Even the safest drugs can be dangerous for some people.
Acetaminophen (Tylenol ®), for example, is responsible for more than a third of the approximately 2000 cases of acute liver failure that occur each year in the United States. An estimated 10% of the patients experiencing liver failure due to acetaminophen were taking the recommended dose. Even among people who do not have liver failure in response to acetaminophen, about a third show temporarily increased liver enzyme levels, a sign of toxicity.
A team of researchers led by David Threadgill at North Carolina State University has used a two-stage approach, which starts in mice and then moves to humans, to investigate whether genetics play a part in determining who will suffer from acetaminophen liver toxicity. Their results, published online this week in the journal Genome Research, suggest that variations in the immune system may be important.
The researchers fed acetaminophen to several genetically distinct strains of mice and found that some had elevated levels of a liver enzyme called ALT, while others were unaffected. Genetic mapping in these mice revealed several variations that could be responsible for these differences.
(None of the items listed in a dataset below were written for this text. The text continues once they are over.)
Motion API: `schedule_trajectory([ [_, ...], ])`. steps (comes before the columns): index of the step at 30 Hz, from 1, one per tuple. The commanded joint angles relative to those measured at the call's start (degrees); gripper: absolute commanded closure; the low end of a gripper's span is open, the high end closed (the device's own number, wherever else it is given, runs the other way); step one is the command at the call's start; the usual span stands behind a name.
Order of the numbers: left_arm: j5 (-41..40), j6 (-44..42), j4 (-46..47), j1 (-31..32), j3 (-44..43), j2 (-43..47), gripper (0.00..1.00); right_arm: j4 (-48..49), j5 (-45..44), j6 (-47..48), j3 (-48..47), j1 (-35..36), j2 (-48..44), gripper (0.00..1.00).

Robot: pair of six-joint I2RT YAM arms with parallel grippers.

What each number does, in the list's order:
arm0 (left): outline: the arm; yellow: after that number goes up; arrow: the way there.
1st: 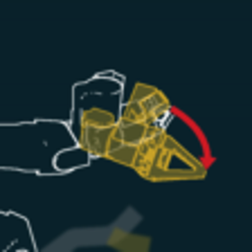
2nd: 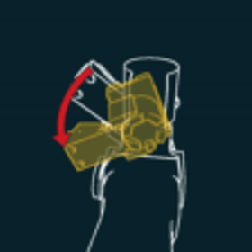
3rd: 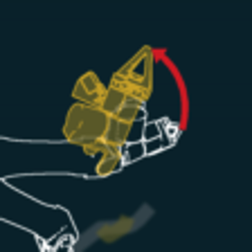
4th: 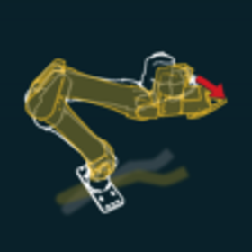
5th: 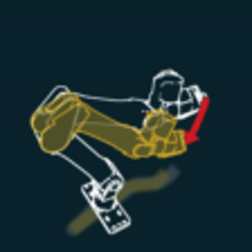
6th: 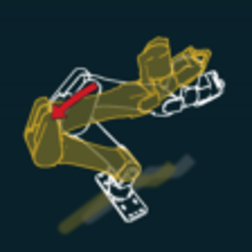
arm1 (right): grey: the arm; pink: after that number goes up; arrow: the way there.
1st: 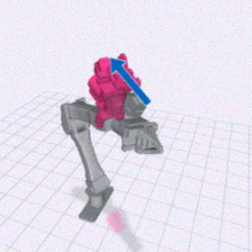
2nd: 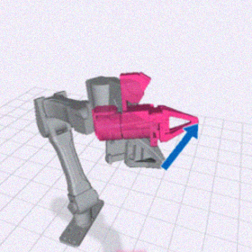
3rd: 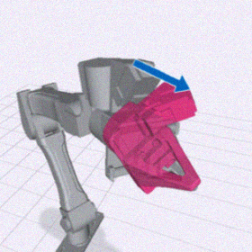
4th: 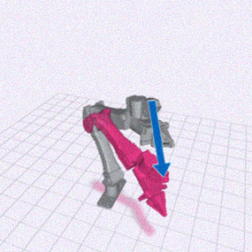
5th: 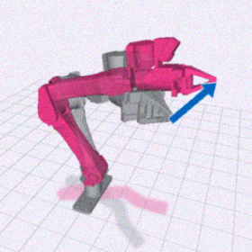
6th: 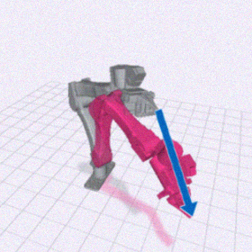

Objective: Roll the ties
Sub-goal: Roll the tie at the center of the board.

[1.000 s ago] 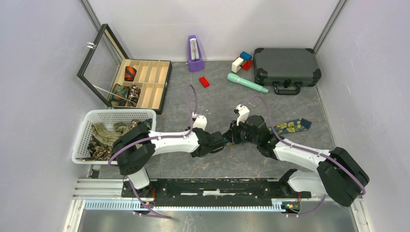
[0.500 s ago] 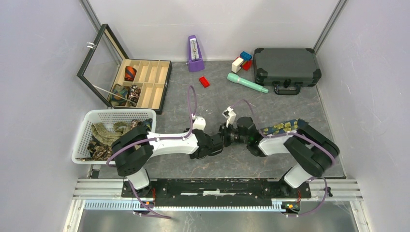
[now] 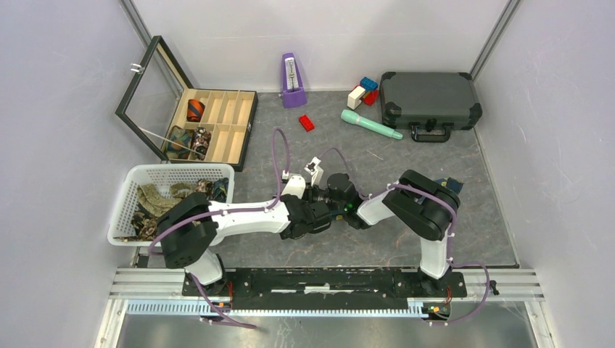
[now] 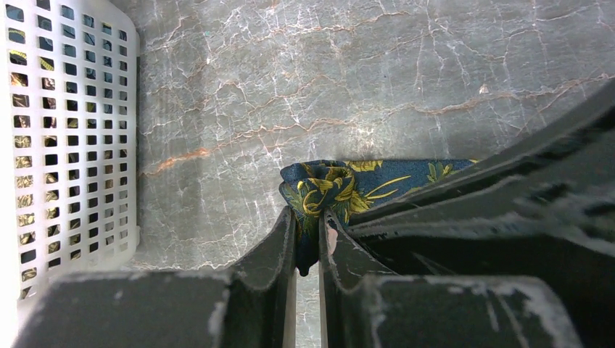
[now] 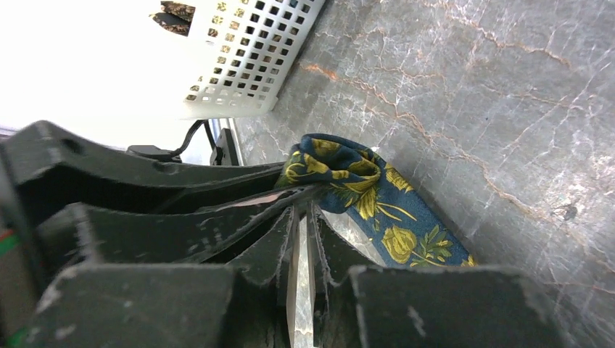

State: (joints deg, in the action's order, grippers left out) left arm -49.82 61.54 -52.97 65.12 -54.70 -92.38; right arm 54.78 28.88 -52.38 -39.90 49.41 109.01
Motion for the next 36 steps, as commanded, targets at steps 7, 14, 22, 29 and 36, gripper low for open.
schedule_trajectory([
  [7,-0.80,-2.02,3.56,0.37,2.39,5.75,0.98,1.43,-2.27,-1.94,-5.00,1.82,5.77,0.87],
  [14,-0.89,-3.08,4.42,0.34,2.48,6.11,0.98,-1.81,-4.56,-0.76,-9.20,2.53,9.69,0.88],
  [22,-1.09,-4.67,5.42,0.18,2.64,6.26,0.98,-2.22,-4.48,-1.40,-13.15,3.22,13.48,0.88],
  [29,-1.38,-5.16,5.95,-0.02,2.96,4.29,0.98,-2.34,-4.18,0.44,-8.30,2.22,8.52,0.87],
  [36,-2.57,-4.49,4.50,-0.07,2.68,1.66,0.98,-10.54,-4.01,6.15,-5.63,-0.22,0.31,0.84],
])
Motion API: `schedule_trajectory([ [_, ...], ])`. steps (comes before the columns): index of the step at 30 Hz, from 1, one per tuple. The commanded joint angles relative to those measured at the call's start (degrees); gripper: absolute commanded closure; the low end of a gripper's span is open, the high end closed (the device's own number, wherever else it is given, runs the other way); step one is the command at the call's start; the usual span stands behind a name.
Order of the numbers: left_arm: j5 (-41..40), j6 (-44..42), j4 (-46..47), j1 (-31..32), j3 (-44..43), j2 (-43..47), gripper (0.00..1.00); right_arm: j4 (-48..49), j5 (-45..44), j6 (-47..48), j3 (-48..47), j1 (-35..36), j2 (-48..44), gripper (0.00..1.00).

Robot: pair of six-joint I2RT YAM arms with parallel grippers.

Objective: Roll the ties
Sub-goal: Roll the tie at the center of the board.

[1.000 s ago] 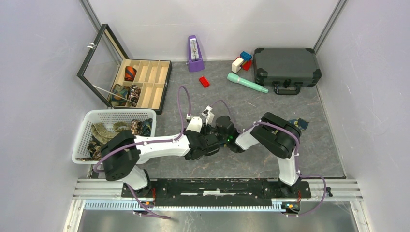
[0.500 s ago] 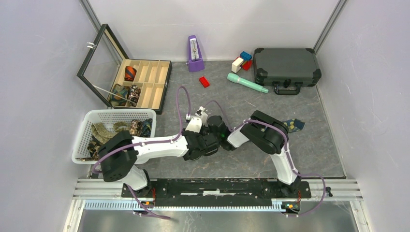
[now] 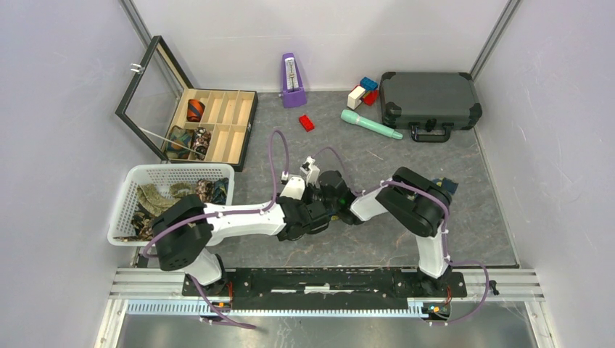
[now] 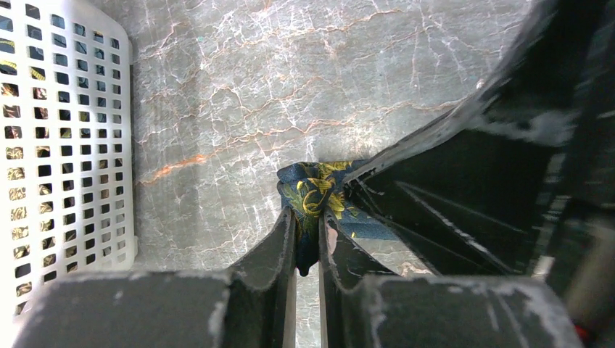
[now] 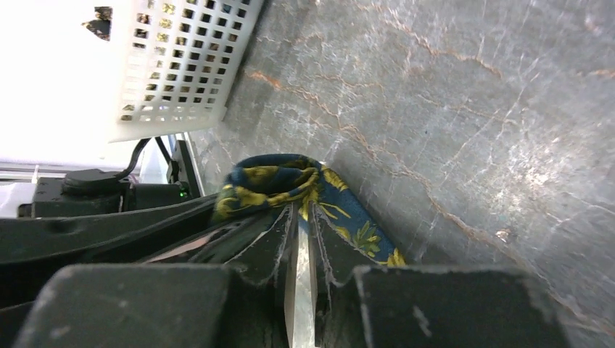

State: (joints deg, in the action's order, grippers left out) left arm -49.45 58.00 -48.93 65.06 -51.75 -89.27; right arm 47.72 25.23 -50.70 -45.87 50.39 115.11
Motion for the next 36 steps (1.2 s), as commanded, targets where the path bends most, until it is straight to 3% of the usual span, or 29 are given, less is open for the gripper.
schedule_trajectory([
  [1,-3.08,-0.74,0.06,-0.01,-0.42,-1.75,0.98,-4.72,-0.32,5.25,0.47,-1.49,-6.92,0.84],
  [16,-3.16,-0.78,0.06,0.70,-2.96,-7.60,0.98,-19.71,-5.54,16.80,11.74,-14.09,-25.61,0.79],
  [26,-0.96,-1.57,1.19,1.26,-6.53,-13.27,0.98,-25.07,-7.58,19.99,15.08,-15.64,-35.14,0.77],
  [36,1.79,-2.92,1.73,1.43,-8.52,-15.43,0.71,-27.35,-7.80,21.08,16.29,-15.60,-38.96,0.75],
])
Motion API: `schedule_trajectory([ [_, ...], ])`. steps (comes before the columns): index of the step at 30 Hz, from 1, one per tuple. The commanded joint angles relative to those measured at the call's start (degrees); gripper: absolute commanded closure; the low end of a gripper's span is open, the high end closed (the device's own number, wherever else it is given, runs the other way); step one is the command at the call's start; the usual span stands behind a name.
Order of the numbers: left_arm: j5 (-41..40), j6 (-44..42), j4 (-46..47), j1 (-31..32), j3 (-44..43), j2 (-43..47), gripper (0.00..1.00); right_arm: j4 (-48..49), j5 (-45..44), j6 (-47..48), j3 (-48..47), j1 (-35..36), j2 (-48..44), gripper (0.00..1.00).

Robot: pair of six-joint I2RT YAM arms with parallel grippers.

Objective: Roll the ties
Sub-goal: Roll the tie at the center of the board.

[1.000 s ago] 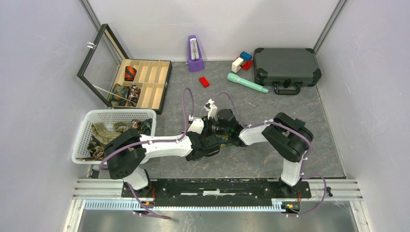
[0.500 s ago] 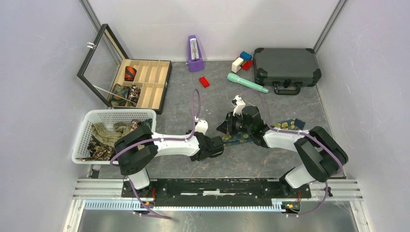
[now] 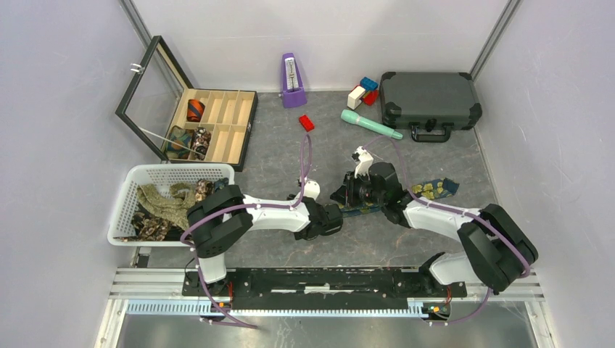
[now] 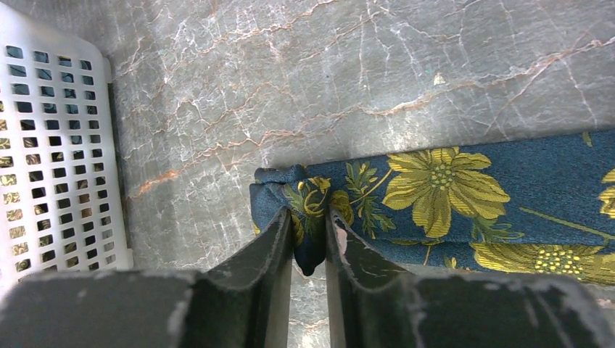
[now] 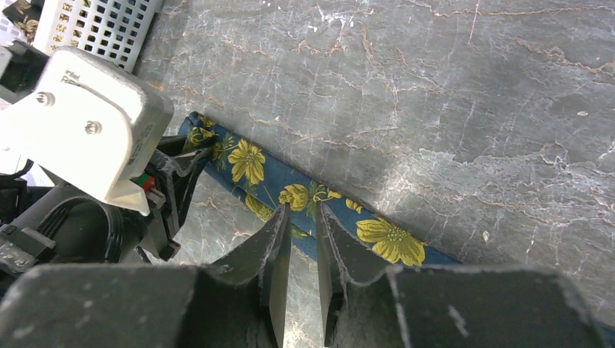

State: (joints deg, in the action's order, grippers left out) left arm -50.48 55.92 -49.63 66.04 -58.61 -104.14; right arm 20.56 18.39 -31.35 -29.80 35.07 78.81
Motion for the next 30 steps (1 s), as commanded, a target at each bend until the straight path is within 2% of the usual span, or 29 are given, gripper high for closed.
schedule_trajectory([
  [1,3.05,-1.11,2.38,0.48,-1.73,-0.33,0.67,-0.52,-1.06,1.95,-0.01,-0.31,-2.90,0.75],
  [5,3.80,-2.15,2.36,0.58,-2.02,0.74,0.53,-1.71,-1.47,2.45,-0.91,-0.33,-3.41,0.73],
  [14,5.69,-4.69,2.30,0.72,-3.06,3.06,0.41,-3.51,-1.16,2.89,-3.71,-0.27,-3.13,0.73],
  [20,5.92,-5.53,1.90,0.77,-3.86,5.24,0.41,-4.23,-0.94,3.31,-5.17,-0.27,-2.49,0.72],
  [25,6.34,-6.43,1.90,0.85,-5.15,4.08,0.51,-3.85,-0.83,3.15,-5.70,-0.23,-1.54,0.73],
  [30,6.45,-6.28,1.90,1.11,-6.08,3.32,0.55,-3.52,-0.49,2.87,-6.30,-0.22,-0.98,0.72],
])
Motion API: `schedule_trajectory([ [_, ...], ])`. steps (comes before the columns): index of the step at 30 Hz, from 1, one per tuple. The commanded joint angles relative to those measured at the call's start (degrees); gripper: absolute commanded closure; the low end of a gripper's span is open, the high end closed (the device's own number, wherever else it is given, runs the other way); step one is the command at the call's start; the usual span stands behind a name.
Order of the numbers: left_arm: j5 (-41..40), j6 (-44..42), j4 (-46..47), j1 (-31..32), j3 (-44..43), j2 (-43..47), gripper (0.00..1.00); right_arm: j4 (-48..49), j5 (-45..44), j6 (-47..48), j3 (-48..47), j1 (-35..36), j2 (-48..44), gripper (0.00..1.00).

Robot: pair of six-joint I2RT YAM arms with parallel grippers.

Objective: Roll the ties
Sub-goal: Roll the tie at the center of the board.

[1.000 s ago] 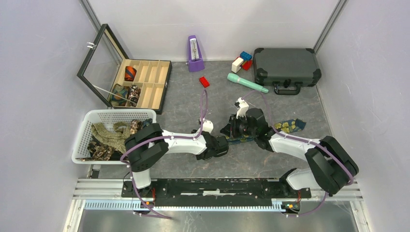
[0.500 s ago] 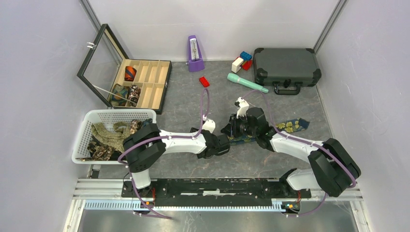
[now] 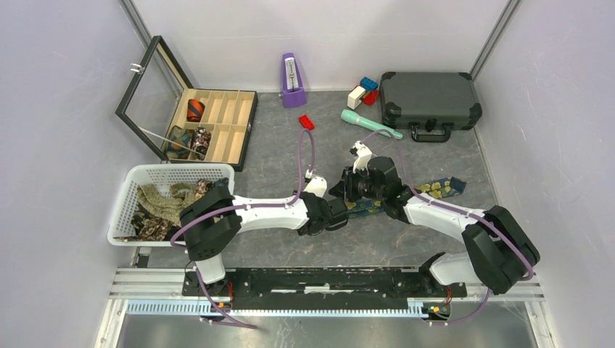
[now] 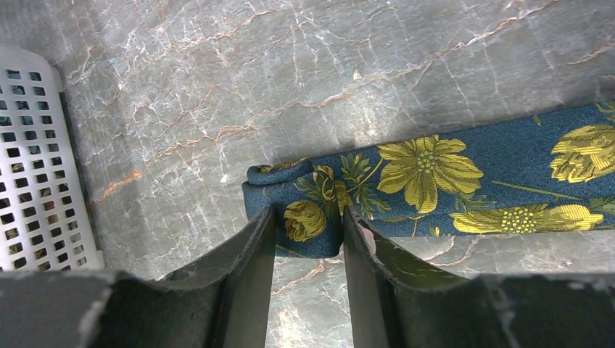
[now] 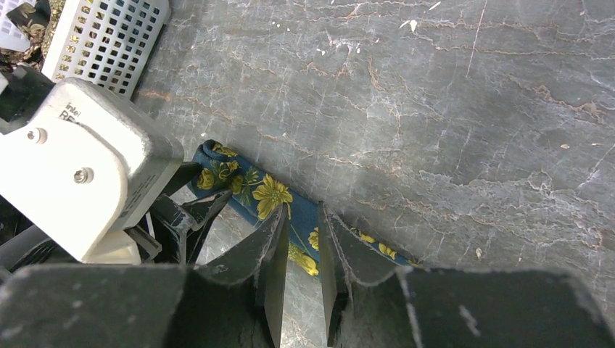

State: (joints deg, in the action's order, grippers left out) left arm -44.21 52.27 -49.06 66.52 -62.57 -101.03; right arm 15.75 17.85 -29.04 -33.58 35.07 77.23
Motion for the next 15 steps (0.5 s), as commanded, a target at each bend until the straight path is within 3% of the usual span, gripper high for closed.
schedule_trajectory([
  [1,0.15,-2.57,1.33,0.63,-2.12,0.22,0.57,1.26,0.15,0.58,-2.62,-0.20,0.70,0.72],
  [6,0.86,-3.08,2.04,0.63,-2.22,0.59,0.59,1.60,0.57,0.55,-2.80,0.34,1.16,0.72],
  [10,3.43,-4.43,4.45,0.64,-1.12,2.19,0.50,1.92,1.18,0.67,-3.23,1.47,2.04,0.72],
  [15,5.01,-5.30,4.65,0.64,-1.15,3.88,0.49,1.95,0.87,0.66,-3.85,2.32,2.74,0.71],
])
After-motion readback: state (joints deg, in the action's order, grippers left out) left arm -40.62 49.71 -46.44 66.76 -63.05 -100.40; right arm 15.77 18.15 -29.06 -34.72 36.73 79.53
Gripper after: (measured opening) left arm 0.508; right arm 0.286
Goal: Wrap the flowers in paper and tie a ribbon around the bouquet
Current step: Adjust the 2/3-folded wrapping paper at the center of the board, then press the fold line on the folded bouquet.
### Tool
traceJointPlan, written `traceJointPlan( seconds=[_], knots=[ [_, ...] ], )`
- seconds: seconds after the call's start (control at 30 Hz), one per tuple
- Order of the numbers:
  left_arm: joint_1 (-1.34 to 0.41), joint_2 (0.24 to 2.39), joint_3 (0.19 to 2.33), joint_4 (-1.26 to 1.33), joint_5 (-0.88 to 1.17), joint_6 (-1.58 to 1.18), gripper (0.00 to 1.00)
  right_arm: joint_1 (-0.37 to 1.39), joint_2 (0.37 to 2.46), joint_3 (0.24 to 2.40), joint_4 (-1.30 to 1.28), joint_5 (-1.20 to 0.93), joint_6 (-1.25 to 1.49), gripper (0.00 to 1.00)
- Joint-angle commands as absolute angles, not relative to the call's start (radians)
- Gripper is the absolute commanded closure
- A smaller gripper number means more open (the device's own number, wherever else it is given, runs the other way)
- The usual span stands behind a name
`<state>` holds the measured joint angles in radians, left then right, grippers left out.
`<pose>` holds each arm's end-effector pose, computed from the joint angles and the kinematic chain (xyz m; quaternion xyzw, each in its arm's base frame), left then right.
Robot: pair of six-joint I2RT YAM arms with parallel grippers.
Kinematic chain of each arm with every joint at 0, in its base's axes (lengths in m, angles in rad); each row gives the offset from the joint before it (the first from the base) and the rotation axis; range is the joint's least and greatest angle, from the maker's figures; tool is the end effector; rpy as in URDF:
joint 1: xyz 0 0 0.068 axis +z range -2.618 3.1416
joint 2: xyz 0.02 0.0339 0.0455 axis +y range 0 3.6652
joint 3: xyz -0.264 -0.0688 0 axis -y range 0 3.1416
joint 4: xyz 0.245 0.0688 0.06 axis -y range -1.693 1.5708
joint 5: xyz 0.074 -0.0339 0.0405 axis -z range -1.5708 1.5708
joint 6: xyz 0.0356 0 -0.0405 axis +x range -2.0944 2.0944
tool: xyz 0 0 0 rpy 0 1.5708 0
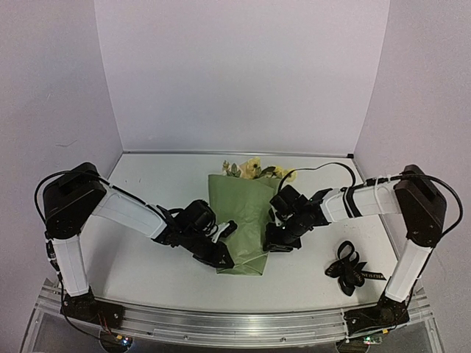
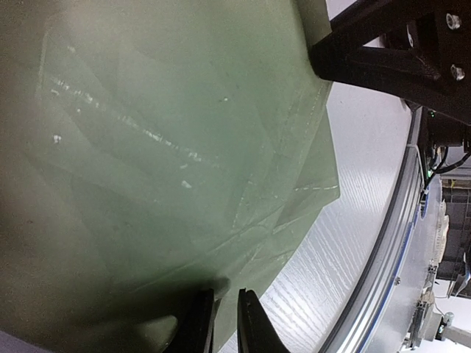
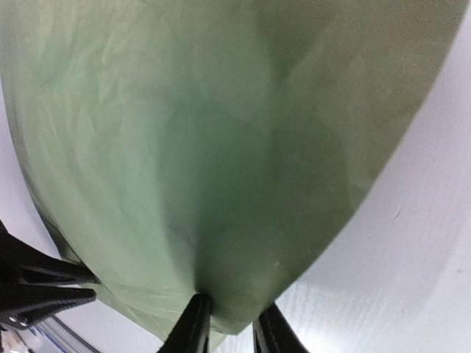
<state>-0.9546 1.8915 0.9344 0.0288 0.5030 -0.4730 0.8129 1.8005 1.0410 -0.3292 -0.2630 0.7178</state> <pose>0.1920 -0.3008 0.1141 0.2955 0.8737 -0.3787 0.0766 0.2334 0.2601 0.1494 -0.0770 0.9601 0.2558 0.0824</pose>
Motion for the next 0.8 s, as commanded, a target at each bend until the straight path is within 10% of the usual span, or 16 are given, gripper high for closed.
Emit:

The researchers then looked at equivalent variations in human volunteers taking acetaminophen for seven days. They found an association between a SNP in the CD44 gene and ALT levels: having one copy of a T and one copy of a C at this SNP led to higher ALT levels than having two Cs.
“One of the fascinating things that came out of this study was that the genetic variation in acetaminophen toxicity is not what all the toxicologists would have predicted in the first place. CD44 doesn’t have anything to do with the rate of metabolism of the drug, but it does have something to do with the immune system,” said Ken Paigen, an executive research fellow at the Jackson Laboratory and a study co-author, in a statement.
There are limits on the interpretation of this study, however. The one person out of the 121 studied who had two Ts at actually had lower ALT levels after taking acetaminophen than people with either CT or CC at this SNP. This person could be just an anomaly, but more research on this rare genotype will be needed. Also, the researchers measured only modest elevations in ALT levels in response to normal doses of acetaminophen. Additional studies will be needed to understand if genetic predisposition to these small increases can predict which individuals are more susceptible to the more severe toxicity seen in overdose situations.
According to Threadgill, the success of his two-stage approach has broad implications for drug testing in general. Genetic variations in humans have not traditionally been taken into account during pre-clinical drug testing in animals.
“If genetic differences are included in early safety testing, more accurate predictions of clinical response will be obtained. The end result will be safer drugs,” Threadgill said in a statement.